§ INFORMATION PROVIDED

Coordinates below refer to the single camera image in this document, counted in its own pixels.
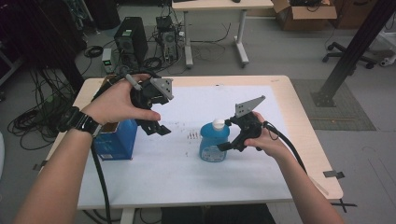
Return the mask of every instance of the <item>black wristwatch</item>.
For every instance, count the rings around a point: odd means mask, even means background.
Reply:
[[[72,128],[90,133],[93,137],[96,137],[102,130],[102,125],[79,111],[78,107],[72,106],[62,115],[58,124],[58,131],[64,133]]]

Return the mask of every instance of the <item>office chair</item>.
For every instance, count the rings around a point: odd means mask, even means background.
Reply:
[[[340,44],[336,43],[336,42],[332,42],[332,44],[330,44],[327,49],[328,50],[333,50],[334,48],[340,50],[341,52],[332,52],[332,53],[327,53],[326,56],[324,56],[324,58],[322,59],[322,61],[324,63],[326,63],[327,61],[329,61],[330,57],[341,57],[343,56],[344,52],[347,50],[345,47],[341,46]],[[367,63],[366,64],[366,68],[367,69],[372,69],[374,68],[374,65],[377,64],[377,61],[375,61],[374,59],[370,59],[367,58],[365,56],[361,56],[359,58],[360,61]]]

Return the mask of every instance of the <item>dish soap bottle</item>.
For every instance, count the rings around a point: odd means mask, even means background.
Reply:
[[[215,119],[201,128],[202,142],[199,155],[204,161],[224,161],[227,151],[220,151],[218,144],[228,142],[230,128],[225,125],[224,119]]]

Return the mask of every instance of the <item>white bottle cap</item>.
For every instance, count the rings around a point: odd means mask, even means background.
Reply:
[[[224,119],[215,119],[212,122],[212,126],[216,131],[221,131],[224,128],[225,120]]]

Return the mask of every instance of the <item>floor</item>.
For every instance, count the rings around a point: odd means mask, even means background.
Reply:
[[[149,37],[155,25],[155,17],[161,15],[158,7],[120,6],[121,18],[133,15],[143,18]],[[210,24],[191,28],[196,40],[216,40],[226,35],[228,24]],[[116,29],[101,31],[96,35],[87,32],[88,45],[104,45],[112,40]],[[194,44],[194,67],[185,69],[184,58],[180,62],[161,71],[161,76],[235,76],[235,75],[286,75],[300,79],[326,79],[334,69],[337,59],[327,63],[321,61],[326,53],[326,44],[337,41],[347,45],[356,30],[334,30],[328,24],[323,31],[284,32],[274,18],[248,18],[245,28],[244,45],[250,64],[242,68],[233,46],[233,35],[237,24],[232,24],[230,34],[217,45]],[[154,45],[149,43],[149,53]],[[383,59],[389,47],[375,42],[370,55]],[[84,71],[90,60],[82,53],[76,64]],[[100,58],[93,59],[84,77],[105,75],[100,66]],[[369,70],[358,63],[353,76],[346,84],[370,118],[376,131],[345,132],[316,131],[332,168],[343,172],[340,179],[344,191],[344,203],[357,207],[347,207],[346,212],[336,209],[346,223],[393,223],[396,219],[396,65],[376,66]],[[1,89],[7,99],[0,103],[0,131],[6,144],[6,159],[0,180],[0,223],[11,223],[26,196],[37,171],[35,164],[42,162],[50,146],[39,150],[23,150],[20,138],[7,131],[8,124],[19,114],[35,105],[35,86],[26,67],[14,74]],[[23,140],[30,147],[42,146],[44,142],[37,133],[31,133]],[[293,203],[268,203],[276,223],[301,223]],[[120,210],[113,211],[119,217]],[[146,222],[161,218],[159,208],[145,208],[142,217]],[[94,223],[82,212],[78,212],[76,223]],[[139,214],[134,223],[144,223]]]

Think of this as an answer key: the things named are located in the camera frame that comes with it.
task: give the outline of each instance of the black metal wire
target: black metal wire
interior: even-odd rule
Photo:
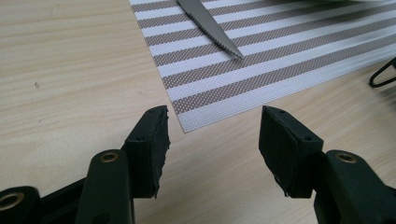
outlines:
[[[376,77],[378,77],[383,71],[385,71],[385,69],[387,69],[388,67],[390,67],[391,65],[393,65],[394,68],[396,68],[396,58],[392,59],[390,62],[388,62],[387,64],[385,64],[382,68],[380,68],[378,71],[376,71],[371,77],[370,77],[370,82],[369,85],[373,88],[378,88],[378,87],[382,87],[385,86],[393,81],[396,81],[396,77],[393,77],[391,79],[388,79],[386,81],[380,82],[375,84],[374,80]]]

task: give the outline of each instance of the desk
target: desk
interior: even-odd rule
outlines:
[[[136,222],[317,223],[313,200],[292,200],[258,150],[261,109],[183,133],[126,0],[0,3],[0,190],[45,196],[120,148],[143,115],[168,105],[170,150],[157,200],[135,200]],[[373,90],[383,63],[268,105],[362,156],[396,187],[396,87]]]

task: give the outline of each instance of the serrated knife blade
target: serrated knife blade
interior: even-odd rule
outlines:
[[[177,0],[177,2],[184,12],[213,42],[238,58],[244,58],[241,51],[239,51],[233,41],[225,34],[200,0]]]

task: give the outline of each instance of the gray and white striped mat
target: gray and white striped mat
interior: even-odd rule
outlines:
[[[396,56],[396,1],[202,0],[240,51],[176,0],[130,0],[185,132]]]

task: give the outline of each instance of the brass rivet
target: brass rivet
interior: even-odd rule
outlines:
[[[10,203],[5,203],[4,205],[1,205],[3,201],[9,198],[14,198],[12,202]],[[0,211],[5,211],[8,210],[18,203],[20,203],[24,198],[24,194],[22,192],[12,192],[7,195],[4,195],[3,197],[0,198]]]
[[[358,160],[356,159],[356,157],[354,157],[354,156],[352,156],[352,155],[350,155],[350,154],[344,153],[344,152],[338,152],[338,153],[336,153],[336,154],[335,154],[335,157],[336,157],[338,160],[340,160],[340,161],[348,162],[348,163],[355,163],[355,162],[358,161]]]
[[[119,158],[119,154],[115,152],[107,152],[105,155],[100,157],[101,162],[112,162]]]

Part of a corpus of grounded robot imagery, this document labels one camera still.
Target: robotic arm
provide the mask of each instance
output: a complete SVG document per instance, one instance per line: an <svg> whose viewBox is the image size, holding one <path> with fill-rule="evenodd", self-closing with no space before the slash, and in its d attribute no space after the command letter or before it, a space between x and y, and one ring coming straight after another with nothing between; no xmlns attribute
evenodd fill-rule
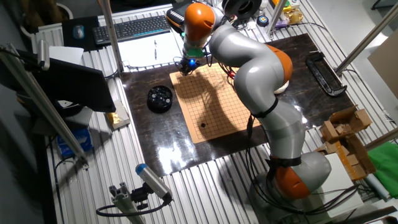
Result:
<svg viewBox="0 0 398 224"><path fill-rule="evenodd" d="M234 78L236 94L256 117L269 139L270 171L277 193L288 200L308 197L328 177L331 166L318 152L301 155L305 129L301 114L287 103L278 101L274 91L292 74L292 61L282 51L239 33L221 11L201 3L188 6L185 13L185 38L182 72L196 69L190 62L203 57L207 38L210 52L219 62L239 67Z"/></svg>

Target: white paper
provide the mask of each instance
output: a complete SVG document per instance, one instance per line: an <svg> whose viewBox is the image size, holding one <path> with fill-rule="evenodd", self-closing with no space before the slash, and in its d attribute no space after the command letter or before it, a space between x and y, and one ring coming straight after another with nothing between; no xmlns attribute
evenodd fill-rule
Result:
<svg viewBox="0 0 398 224"><path fill-rule="evenodd" d="M180 50L171 32L120 42L118 45L125 66L147 67L170 63L173 62L174 57L181 57Z"/></svg>
<svg viewBox="0 0 398 224"><path fill-rule="evenodd" d="M336 192L331 192L331 191L338 190L338 189L347 189L347 188L353 186L353 182L351 181L349 175L347 174L347 171L344 168L343 164L341 163L341 160L338 157L337 153L332 153L332 154L326 155L326 158L329 160L329 163L331 165L331 172L330 172L328 178L326 179L326 181L317 190L317 192L318 193L330 192L330 193L309 196L309 199L315 203L313 208L317 208L319 206L319 204L317 203L319 200L322 201L322 204L325 204L325 203L333 200L335 197L337 197L339 194L342 193L342 191L336 191ZM338 202L340 202L347 195L345 195L344 197L339 199ZM327 211L327 213L323 213L322 215L327 214L330 218L333 218L333 217L336 217L343 213L346 213L348 211L352 211L353 209L358 208L362 205L363 205L363 202L362 202L361 196L359 195L358 192L356 192L350 198L345 200L342 204ZM317 219L321 219L321 220L325 219L325 217L321 217L321 216L310 216L308 218L310 219L310 221L312 223L316 223L317 221L319 221Z"/></svg>
<svg viewBox="0 0 398 224"><path fill-rule="evenodd" d="M79 47L50 46L50 58L79 65L84 49Z"/></svg>

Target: silver robot arm segment
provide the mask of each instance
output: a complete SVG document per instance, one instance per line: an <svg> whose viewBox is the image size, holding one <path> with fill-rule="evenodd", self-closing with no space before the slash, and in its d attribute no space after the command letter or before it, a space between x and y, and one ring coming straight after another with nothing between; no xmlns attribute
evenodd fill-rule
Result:
<svg viewBox="0 0 398 224"><path fill-rule="evenodd" d="M231 67L240 67L234 87L252 114L260 114L273 107L274 91L284 84L284 68L266 44L245 37L227 23L215 30L209 46L215 59ZM266 130L271 158L295 161L288 166L293 174L287 169L279 169L276 174L275 185L280 194L295 200L307 197L319 188L331 167L326 157L318 152L301 155L305 139L301 114L292 105L279 101L266 117L258 120Z"/></svg>
<svg viewBox="0 0 398 224"><path fill-rule="evenodd" d="M267 111L275 102L274 91L284 84L280 60L267 45L249 39L229 24L218 28L210 39L210 52L220 62L240 67L235 75L236 94L252 114ZM305 130L301 114L279 101L265 118L258 118L270 141L271 156L300 157Z"/></svg>

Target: monitor
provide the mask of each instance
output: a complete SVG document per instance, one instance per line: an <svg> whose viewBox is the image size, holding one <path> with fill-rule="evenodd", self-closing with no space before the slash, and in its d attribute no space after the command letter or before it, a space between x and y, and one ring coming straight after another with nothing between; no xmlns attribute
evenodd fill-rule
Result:
<svg viewBox="0 0 398 224"><path fill-rule="evenodd" d="M21 50L18 53L25 61L37 63L36 54ZM108 84L100 70L51 58L47 71L32 74L52 101L66 100L98 112L116 111ZM2 60L0 84L14 91L24 91Z"/></svg>

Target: black table surface
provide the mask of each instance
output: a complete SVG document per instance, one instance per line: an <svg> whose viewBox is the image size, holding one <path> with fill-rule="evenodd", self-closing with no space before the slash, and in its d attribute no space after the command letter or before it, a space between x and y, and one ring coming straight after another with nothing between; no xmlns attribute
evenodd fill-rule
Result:
<svg viewBox="0 0 398 224"><path fill-rule="evenodd" d="M289 87L278 95L278 99L291 103L303 114L307 129L321 125L332 113L353 105L346 94L332 98L322 91L305 64L310 52L317 50L307 34L267 44L283 50L292 59L294 71ZM327 72L324 63L320 62L317 67L321 72ZM121 76L145 163L160 176L242 151L248 146L246 131L192 143L170 80L169 74L177 71L174 65L169 65ZM146 104L148 91L157 85L166 86L173 93L173 105L164 114L151 112ZM265 141L261 127L255 127L250 146Z"/></svg>

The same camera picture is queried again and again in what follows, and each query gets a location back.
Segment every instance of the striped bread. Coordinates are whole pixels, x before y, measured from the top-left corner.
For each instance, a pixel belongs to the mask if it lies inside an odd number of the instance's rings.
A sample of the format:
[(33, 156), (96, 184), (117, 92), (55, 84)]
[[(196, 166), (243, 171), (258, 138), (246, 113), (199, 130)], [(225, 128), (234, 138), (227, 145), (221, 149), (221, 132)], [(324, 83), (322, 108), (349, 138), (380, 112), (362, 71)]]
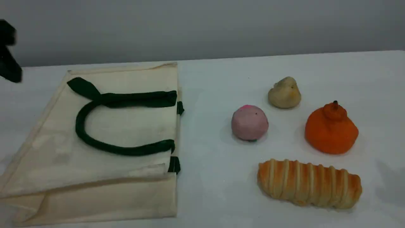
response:
[(271, 159), (259, 164), (258, 182), (269, 196), (299, 206), (352, 208), (362, 193), (358, 175), (322, 165)]

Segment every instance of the white tablecloth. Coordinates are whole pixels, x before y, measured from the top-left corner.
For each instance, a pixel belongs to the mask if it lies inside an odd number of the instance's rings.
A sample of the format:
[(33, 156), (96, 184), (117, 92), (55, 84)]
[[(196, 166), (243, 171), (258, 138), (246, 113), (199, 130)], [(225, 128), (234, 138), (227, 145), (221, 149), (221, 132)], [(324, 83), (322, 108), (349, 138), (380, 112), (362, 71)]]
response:
[[(0, 173), (66, 70), (117, 65), (128, 63), (27, 67), (22, 84), (1, 80)], [(297, 80), (302, 101), (293, 110), (278, 110), (267, 103), (267, 92), (286, 76)], [(180, 149), (187, 153), (181, 157), (177, 218), (46, 227), (404, 227), (405, 52), (179, 61), (179, 83), (185, 107)], [(315, 151), (303, 137), (309, 114), (334, 100), (360, 131), (352, 150), (339, 157)], [(267, 135), (256, 143), (231, 134), (232, 113), (245, 104), (262, 108), (269, 119)], [(360, 201), (354, 210), (338, 212), (273, 200), (256, 183), (258, 163), (270, 158), (358, 174)], [(11, 213), (0, 208), (0, 219)]]

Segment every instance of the pink dough ball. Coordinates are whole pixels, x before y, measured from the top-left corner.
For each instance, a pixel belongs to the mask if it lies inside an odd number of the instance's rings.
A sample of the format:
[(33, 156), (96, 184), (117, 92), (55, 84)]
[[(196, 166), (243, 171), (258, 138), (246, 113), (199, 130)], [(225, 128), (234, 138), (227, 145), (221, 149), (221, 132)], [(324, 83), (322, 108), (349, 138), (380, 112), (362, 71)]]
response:
[(244, 105), (233, 113), (232, 132), (240, 139), (256, 141), (269, 129), (263, 110), (254, 105)]

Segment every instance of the cream canvas bag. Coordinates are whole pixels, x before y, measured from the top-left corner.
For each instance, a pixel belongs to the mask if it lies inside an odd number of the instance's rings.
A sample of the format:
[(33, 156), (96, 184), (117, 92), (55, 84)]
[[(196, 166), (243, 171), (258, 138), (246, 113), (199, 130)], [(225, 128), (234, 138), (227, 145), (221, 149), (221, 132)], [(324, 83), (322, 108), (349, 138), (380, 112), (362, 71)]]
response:
[[(0, 203), (18, 208), (16, 226), (175, 216), (177, 149), (141, 157), (104, 152), (75, 133), (75, 119), (89, 99), (69, 88), (81, 77), (101, 93), (180, 91), (177, 64), (69, 71), (25, 143), (0, 177)], [(177, 105), (164, 108), (98, 106), (86, 120), (93, 138), (135, 147), (172, 139)]]

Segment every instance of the glazed pastry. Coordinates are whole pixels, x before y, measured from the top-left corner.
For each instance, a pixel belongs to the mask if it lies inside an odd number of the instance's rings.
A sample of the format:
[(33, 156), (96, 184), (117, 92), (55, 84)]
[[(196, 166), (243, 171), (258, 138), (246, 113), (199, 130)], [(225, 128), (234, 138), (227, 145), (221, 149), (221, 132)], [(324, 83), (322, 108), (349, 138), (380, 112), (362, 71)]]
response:
[(305, 125), (305, 139), (328, 154), (346, 153), (355, 143), (358, 129), (337, 101), (315, 110)]
[(285, 77), (270, 89), (269, 102), (277, 108), (293, 108), (301, 101), (297, 82), (292, 77)]
[(254, 142), (267, 132), (269, 122), (259, 107), (244, 105), (233, 113), (231, 127), (238, 138)]
[(271, 159), (259, 164), (260, 187), (274, 199), (299, 206), (313, 204), (337, 209), (352, 208), (362, 193), (358, 175), (322, 165)]

§ ASSIGNMENT
Look over the records. Copy the lines that include the word "knife".

§ EXERCISE RESULT
task: give the outline of each instance of the serrated knife blade
target: serrated knife blade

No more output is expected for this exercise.